Biden has already differentiated himself from Trump’s ineffective bellicosity. He’s got more on his plate than he needs domestically without generating grief with Xi Jinping. Also, Xi himself has only two years to work with Biden once the U.S. electioneering kicks in.

The more interesting question between China and the United States is: what is Vice President Kamala Harris’s position on Xi Jinping? We’ve less than two years to figure that one.

43 comments on “Biden can reset with China ”

  1. RedLogix 1

    Biden sent a crystal clear message to Beijing when he appointed Katherine Tai as his Trade Negotiation czar. Although it's too soon to know exactly what her impact will be, we know two important things about her.

    One is that she has relatively little experience as a trade deal negotiator. Nor does she have the decades of experience in leading large teams and building major deals her predecessor Lighthizer had. Rather her background is as a trade lawyer. Expect to see the US trade machine become a lot more aggressive in pursuing legal remedies under her guidance.

    Secondly – while born and educated in the US, she is ethnically Taiwanese. This may not feel very important to us here in NZ, but in Beijing – think sound of emergency dive klaxons.

  2. Populuxe1 2

    There’s not much need for the United States to step in and try and solve other countries’ China problems. It is quite likely that a few years of tough love requiring aggrieved countries to stand up for themselves will form new communities of international interest all by themselves.

    Are they all going to chip in for an aircraft carrier? Even if all the countries affected by China's Nine Dash Line combined their navies it still wouldn't offer a credible counter to a rapidly expanding PLAN. Vietnam has a GDP of 261.9 billion USD and a defense budget of 4.6 billion USD versus China's GDP of 14.34 trillion USD and a defense budget between 178 and 261 billion USD. Or do you expect half of Asia to quietly withdraw from the NPT and enter an arms race?

    • RedLogix 2.1

      It's a reasonable question … individually the nations of SE Asia don't stack up on paper against China.

      But collectively SE Asia, including Japan, India and Australia amount to a very substantial economic bloc, and more importantly one with almost all the strategic and geographic advantages.

      • Populuxe1 2.1.1

        Most of the SEA nations don't trust each other. Duterte can't make up his mind if he's friends with China or not. SEA hates Japan for obvious reasons. It's all India can do to not go to war with China at the moment and no shared strategic interests with SEA. And if you're involving Australia, who has it's own territorial and strategic beefs with Indonesia, there is no reasonable excuse to exclude the US and its extant defense agreements. Guam is a lot closer to China than Australia is.

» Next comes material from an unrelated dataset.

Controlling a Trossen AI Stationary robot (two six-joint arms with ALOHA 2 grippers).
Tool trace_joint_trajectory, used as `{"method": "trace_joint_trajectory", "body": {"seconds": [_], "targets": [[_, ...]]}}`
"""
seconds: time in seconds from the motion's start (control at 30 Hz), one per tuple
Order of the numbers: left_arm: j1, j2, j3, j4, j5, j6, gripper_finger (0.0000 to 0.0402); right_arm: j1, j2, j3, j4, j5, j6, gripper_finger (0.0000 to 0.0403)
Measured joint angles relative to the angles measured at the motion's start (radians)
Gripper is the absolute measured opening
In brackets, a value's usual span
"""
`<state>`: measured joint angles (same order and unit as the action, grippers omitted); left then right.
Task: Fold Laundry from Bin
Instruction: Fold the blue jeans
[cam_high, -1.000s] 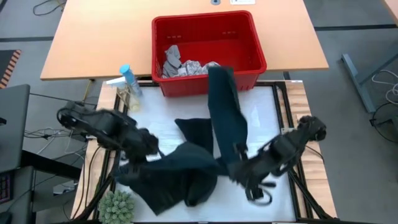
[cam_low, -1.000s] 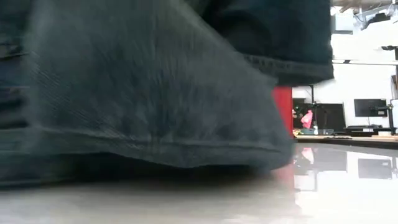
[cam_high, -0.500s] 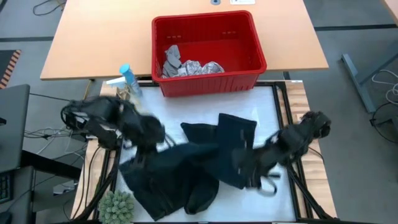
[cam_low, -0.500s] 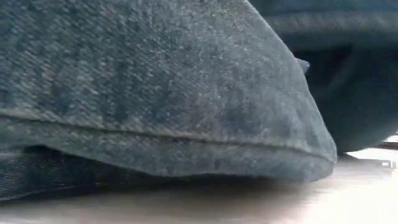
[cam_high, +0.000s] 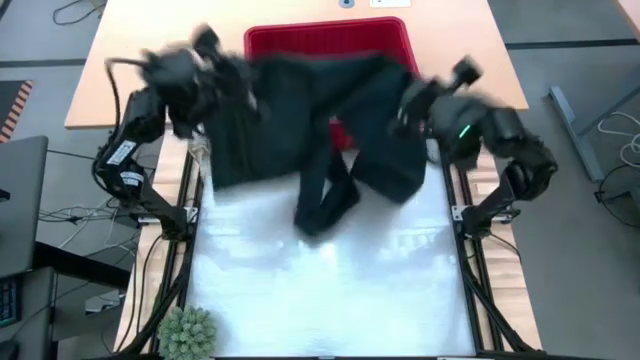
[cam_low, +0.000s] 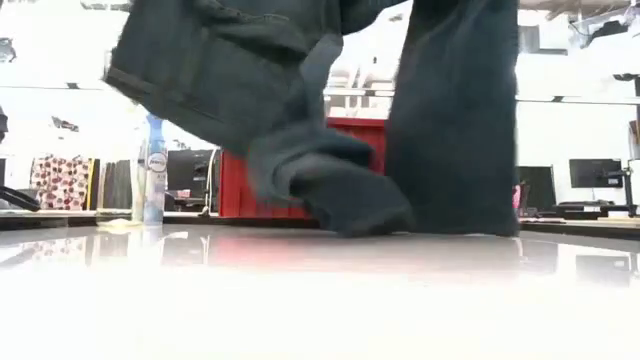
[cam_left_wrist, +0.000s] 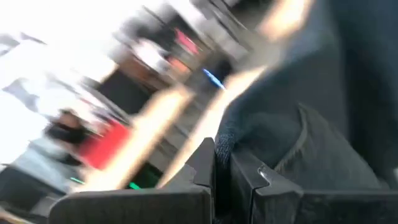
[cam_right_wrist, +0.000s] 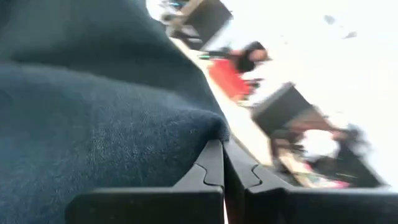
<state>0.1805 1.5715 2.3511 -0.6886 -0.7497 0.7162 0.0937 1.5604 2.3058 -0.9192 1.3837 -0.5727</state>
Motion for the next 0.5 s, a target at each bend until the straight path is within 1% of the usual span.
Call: {"method": "trace_joint_trajectory", "body": {"seconds": [0.07, 0.13, 0.17, 0.23, 0.3, 0.37, 0.43, 0.47, 0.5], "targets": [[-0.007, -0.003, 0.002, 0.192, -0.009, 0.106, 0.0002, 0.008, -0.002, 0.001, 0.267, 0.009, -0.249, 0.0015], [-0.043, -0.016, 0.006, 0.236, -0.015, 0.11, 0.0002, 0.056, -0.004, 0.001, 0.448, 0.017, -0.423, 0.0015], [-0.069, -0.03, 0.005, 0.207, -0.015, 0.066, 0.0002, 0.092, -0.002, 0.001, 0.498, 0.027, -0.47, 0.0015], [-0.124, -0.055, 0.005, 0.032, 0.0, -0.059, 0.0002, 0.171, -0.001, 0.001, 0.491, 0.09, -0.488, 0.0015], [-0.177, -0.069, 0.005, -0.199, 0.032, -0.203, 0.0002, 0.26, 0.001, -0.014, 0.377, 0.134, -0.387, 0.0015], [-0.226, -0.066, 0.005, -0.443, 0.095, -0.404, 0.0002, 0.346, 0.003, -0.046, 0.215, 0.163, -0.183, 0.0015], [-0.265, -0.043, -0.017, -0.649, 0.197, -0.631, 0.0002, 0.422, 0.007, -0.084, 0.015, 0.156, 0.105, 0.0015], [-0.283, -0.035, -0.043, -0.734, 0.238, -0.725, 0.0002, 0.46, 0.012, -0.109, -0.09, 0.119, 0.288, 0.0015], [-0.307, -0.025, -0.079, -0.805, 0.268, -0.808, 0.0002, 0.488, 0.016, -0.134, -0.188, 0.058, 0.465, 0.0015]]}}
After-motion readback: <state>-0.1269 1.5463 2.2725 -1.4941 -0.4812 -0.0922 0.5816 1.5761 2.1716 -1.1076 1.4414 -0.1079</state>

        • RedLogix 2.1.1.1

          You might enjoy this really well done backgrounder to SE Asian geopolitical history – while I agree with you that right now SE Asia has immediate issues like Duterte, in the medium to longer term I'd argue that a fear of China's expansionist ambitions would be the greater force:

          https://www.youtube.com/watch?v=TVXb-4Ufl3s

          The young guy who does this channel has a huge amount of respect from me.

          • Populuxe1 2.1.1.1.1

            Maphilindo does rather typify why I don't see SAE getting it's crap together any time soon. Kennedy actually encouraged it in the 1960s, when they were making moves in that direction, as a bulwark against domino theory. Malaysia won't soon forget that the Philippines and Indonesia tried to use Maphilindo to prevent the formation of Malaysia, Malaysia and Indonesia see themselves as independent regional powers, The Philippines is terrified of what would happen in Mindinao if it was part of a Muslim superstate, and all of them have ongoing competing territorial claims.

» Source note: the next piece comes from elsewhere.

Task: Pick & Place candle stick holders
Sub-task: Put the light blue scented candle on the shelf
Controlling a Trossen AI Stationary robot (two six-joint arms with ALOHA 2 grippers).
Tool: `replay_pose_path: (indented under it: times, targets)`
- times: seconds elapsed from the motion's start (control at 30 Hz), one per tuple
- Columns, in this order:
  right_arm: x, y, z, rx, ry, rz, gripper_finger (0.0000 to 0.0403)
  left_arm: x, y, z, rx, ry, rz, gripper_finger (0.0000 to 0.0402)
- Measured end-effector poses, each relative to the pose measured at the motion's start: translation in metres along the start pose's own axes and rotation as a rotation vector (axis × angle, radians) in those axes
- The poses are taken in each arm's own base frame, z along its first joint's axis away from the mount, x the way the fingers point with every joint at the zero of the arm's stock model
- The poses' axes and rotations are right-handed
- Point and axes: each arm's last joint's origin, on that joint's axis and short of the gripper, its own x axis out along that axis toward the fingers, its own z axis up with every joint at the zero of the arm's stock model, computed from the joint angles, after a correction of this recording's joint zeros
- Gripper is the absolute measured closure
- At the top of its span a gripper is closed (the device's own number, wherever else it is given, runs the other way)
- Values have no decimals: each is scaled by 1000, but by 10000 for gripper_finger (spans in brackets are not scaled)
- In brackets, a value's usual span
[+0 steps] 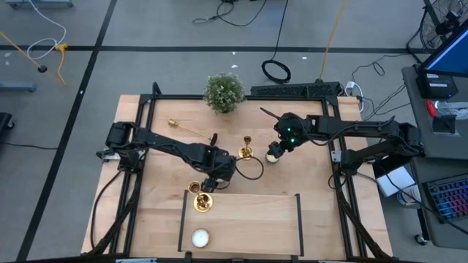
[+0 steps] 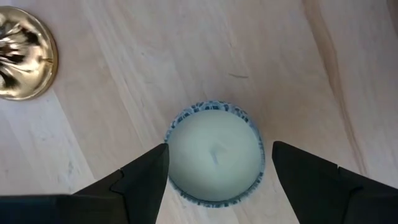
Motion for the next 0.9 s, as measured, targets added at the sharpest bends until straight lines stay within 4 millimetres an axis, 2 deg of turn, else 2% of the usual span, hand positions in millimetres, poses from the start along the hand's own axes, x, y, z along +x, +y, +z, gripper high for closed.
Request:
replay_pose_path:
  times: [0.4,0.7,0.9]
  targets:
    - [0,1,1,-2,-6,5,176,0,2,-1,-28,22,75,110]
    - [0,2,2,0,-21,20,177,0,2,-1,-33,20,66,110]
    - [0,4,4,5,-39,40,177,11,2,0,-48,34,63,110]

            • RedLogix 2.1.1.1.1.1

              Think of Europe as a parallel example – every time Germany becomes powerful enough to dominate the rest of Europe, all of the other states set aside their bickering and differences to confront Germany and take it down.

              It's an old cycle that the EU was designed to break.

    • Stuart Munro 2.2

      They don't need aircraft carriers – they're all within strike range of China and/or disputed borders like the Sprattleys/Senkoku etc.

      Both Korea and Japan have been expanding their navies for a decade or so, partly with an eye on China, and partly North Korea.

      Vietnam is not China's objective – it's more an expansion of their zone of influence than a direct military effort they have in mind.

      The US will likely wait till they overextend, then punish them with sanctions – much as they punished Russian aggression in the Ukraine.

      • Populuxe1 2.2.1

        China has more and nastier things than the SAE to strike back with, and both Japan and Korea have their own agendas which have as much to do with nationalism as they do North Korea and China. I can't see anyone going to war over the Sprattleys, and both Japan and Korea still rely on the US as their nuclear deterrent. As for it being an expansion of China's zone of influence, with that also comes control of vital resources like fisheries and trade routes, vital to the survival of small nations.

  3. RedLogix 3

    Just as an aside I'm a bit dubious about Pilger's claim that 'the USA has China surrounded by 400 bases'.

    A quick search suggests that the total number of US overseas bases is around 800, and given the large majority of them are in Europe, the ME, and Africa – the idea that the balance of bases, mostly in Japan and Sth Korea that date back to WW2, are somehow designed to 'surround' China is a theatrical claim at best.

    Besides China has borders with 14 nations, including Russia, Nth Korea and Vietnam for example, many of which quite explicitly do not have US bases.

    https://en.wikipedia.org/wiki/List_of_United_States_military_bases#/media/File:American_bases_worldwide.svg

    And we shouldn't be too overawed by what a base might constitute; given that the US overseas total troop deployment is at it's lowest since the 1920's and is on course to decrease even further, the average 'base' might have barely a few hundred service people stationed.

    • Drowsy M. Kram 3.1

      Another relevant link, again from Wikipedia – what a great public resource/service.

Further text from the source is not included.